▶ [TASK DESCRIPTION]: Output only the lines below from the one containing "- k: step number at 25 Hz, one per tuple" to the one containing "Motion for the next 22", exactly as written, both ends kept.
[DATA TO USE — start]
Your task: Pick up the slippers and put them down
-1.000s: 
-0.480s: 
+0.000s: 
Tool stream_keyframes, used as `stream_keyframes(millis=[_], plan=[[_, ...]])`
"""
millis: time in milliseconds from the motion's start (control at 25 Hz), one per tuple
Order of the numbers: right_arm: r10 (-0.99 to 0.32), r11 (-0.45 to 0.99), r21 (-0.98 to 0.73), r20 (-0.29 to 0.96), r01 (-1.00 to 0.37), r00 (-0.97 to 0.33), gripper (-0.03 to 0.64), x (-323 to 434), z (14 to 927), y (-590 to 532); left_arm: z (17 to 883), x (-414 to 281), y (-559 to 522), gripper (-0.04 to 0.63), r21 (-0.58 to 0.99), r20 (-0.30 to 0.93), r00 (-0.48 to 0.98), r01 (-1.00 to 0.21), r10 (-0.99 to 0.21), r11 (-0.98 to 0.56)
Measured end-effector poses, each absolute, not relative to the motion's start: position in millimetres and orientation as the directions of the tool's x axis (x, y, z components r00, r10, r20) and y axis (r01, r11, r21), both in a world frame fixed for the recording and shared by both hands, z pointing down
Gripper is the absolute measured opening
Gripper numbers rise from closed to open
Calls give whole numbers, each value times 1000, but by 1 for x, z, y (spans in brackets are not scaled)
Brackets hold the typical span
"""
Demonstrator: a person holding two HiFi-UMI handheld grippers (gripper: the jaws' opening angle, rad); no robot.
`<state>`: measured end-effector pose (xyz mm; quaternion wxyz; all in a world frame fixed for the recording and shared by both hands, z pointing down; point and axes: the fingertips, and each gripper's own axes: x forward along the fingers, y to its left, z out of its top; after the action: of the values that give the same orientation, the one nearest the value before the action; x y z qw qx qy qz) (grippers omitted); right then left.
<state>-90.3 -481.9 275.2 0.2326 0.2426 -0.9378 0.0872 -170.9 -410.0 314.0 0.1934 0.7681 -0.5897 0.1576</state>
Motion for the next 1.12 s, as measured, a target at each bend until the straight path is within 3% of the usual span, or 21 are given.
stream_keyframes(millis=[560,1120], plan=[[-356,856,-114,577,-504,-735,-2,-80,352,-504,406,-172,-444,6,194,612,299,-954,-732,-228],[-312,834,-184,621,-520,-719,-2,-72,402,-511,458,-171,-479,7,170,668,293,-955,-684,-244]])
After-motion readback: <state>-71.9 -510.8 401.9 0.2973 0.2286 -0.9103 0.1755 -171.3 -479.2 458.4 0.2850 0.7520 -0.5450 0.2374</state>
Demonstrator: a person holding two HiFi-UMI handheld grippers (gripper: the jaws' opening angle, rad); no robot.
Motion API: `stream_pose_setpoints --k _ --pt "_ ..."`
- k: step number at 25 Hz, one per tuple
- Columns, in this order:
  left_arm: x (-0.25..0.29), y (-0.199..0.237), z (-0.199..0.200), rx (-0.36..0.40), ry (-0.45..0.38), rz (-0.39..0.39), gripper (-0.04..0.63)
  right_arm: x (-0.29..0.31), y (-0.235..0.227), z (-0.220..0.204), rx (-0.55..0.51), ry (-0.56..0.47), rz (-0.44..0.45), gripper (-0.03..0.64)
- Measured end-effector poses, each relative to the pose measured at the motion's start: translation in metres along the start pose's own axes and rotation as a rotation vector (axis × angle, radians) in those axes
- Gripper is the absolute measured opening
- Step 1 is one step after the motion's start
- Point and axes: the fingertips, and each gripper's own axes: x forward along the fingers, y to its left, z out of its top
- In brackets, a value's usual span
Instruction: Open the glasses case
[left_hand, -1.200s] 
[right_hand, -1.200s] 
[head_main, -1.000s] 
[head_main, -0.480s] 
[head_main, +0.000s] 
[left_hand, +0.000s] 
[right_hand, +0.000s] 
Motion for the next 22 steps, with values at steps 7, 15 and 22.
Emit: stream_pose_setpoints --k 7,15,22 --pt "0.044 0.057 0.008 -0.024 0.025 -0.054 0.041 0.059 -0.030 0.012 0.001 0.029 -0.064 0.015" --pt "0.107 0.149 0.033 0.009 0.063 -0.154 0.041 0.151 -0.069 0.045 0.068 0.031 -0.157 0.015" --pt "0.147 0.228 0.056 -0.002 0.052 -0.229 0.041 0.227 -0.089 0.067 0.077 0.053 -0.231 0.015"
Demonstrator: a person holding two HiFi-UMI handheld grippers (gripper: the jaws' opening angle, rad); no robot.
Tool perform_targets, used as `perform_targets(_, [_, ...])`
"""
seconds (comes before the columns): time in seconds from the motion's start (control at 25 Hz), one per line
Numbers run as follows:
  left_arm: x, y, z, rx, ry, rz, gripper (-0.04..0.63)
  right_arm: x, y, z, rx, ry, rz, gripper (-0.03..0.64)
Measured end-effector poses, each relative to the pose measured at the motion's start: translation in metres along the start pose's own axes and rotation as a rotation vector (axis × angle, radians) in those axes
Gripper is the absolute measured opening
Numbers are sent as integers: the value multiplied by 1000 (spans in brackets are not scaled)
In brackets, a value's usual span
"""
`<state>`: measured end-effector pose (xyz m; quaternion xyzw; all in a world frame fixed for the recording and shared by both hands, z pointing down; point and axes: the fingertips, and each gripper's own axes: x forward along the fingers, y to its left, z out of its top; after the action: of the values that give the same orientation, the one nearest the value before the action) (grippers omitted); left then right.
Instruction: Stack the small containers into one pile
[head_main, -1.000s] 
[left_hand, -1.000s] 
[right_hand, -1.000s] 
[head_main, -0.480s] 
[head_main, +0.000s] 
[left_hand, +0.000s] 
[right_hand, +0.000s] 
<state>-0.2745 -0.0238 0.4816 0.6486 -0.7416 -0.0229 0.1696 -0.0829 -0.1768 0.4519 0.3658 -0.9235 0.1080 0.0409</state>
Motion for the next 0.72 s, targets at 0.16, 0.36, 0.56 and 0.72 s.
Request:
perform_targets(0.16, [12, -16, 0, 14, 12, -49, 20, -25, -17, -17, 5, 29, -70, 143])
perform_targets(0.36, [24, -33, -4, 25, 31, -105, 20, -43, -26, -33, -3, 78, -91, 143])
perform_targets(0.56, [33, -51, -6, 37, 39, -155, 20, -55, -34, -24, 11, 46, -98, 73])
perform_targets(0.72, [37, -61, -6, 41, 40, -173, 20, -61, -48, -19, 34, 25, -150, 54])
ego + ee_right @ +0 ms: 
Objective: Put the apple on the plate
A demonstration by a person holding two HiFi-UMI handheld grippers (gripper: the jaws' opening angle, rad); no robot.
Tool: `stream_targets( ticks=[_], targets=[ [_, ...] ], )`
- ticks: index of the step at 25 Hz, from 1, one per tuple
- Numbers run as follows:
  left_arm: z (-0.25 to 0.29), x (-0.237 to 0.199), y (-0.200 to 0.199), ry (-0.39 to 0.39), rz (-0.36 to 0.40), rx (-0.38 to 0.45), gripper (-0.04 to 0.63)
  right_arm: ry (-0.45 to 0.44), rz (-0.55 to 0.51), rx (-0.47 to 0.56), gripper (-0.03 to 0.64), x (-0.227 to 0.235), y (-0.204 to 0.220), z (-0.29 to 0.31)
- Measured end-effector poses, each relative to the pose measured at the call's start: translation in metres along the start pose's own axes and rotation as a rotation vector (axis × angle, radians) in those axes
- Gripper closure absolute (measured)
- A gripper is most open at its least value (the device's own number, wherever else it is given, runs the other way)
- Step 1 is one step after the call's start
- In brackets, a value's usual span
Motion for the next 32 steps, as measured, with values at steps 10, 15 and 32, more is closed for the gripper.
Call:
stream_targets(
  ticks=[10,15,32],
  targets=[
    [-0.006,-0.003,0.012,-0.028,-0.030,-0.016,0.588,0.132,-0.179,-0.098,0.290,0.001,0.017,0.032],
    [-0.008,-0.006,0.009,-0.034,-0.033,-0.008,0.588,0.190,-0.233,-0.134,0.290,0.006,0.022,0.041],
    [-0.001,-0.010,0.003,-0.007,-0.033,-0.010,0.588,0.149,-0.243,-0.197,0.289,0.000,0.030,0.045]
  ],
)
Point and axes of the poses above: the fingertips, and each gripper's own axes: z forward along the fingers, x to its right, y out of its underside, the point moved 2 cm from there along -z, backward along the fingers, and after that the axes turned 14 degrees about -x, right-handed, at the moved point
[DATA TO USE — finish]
▶ [THE COMPLETED TASK]:
- k: step number at 25 Hz, one per tuple
- Columns, in this order:
  left_arm: x (-0.25..0.29), y (-0.199..0.237), z (-0.199..0.200), rx (-0.36..0.40), ry (-0.45..0.38), rz (-0.39..0.39), gripper (-0.04..0.63)
  right_arm: x (-0.29..0.31), y (-0.235..0.227), z (-0.220..0.204), rx (-0.55..0.51), ry (-0.56..0.47), rz (-0.44..0.45), gripper (-0.03..0.64)
- Measured end-effector poses, each relative to the pose measured at the motion's start: translation in metres along the start pose's own axes and rotation as a rotation vector (axis × angle, radians) in those axes
- Gripper is the absolute measured opening
- Step 1 is one step after the motion's start
- Point and axes: the fingertips, and each gripper's own axes: x forward along the fingers, y to its left, z out of its top
- In brackets, a value's usual span
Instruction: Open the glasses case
[left_hand, -1.200s] 
[right_hand, -1.200s] 
[head_main, -1.000s] 
[head_main, -0.480s] 
[head_main, +0.000s] 
[left_hand, +0.000s] 
[right_hand, +0.000s] 
Motion for the next 22 steps, with values at steps 7, 15 and 22.

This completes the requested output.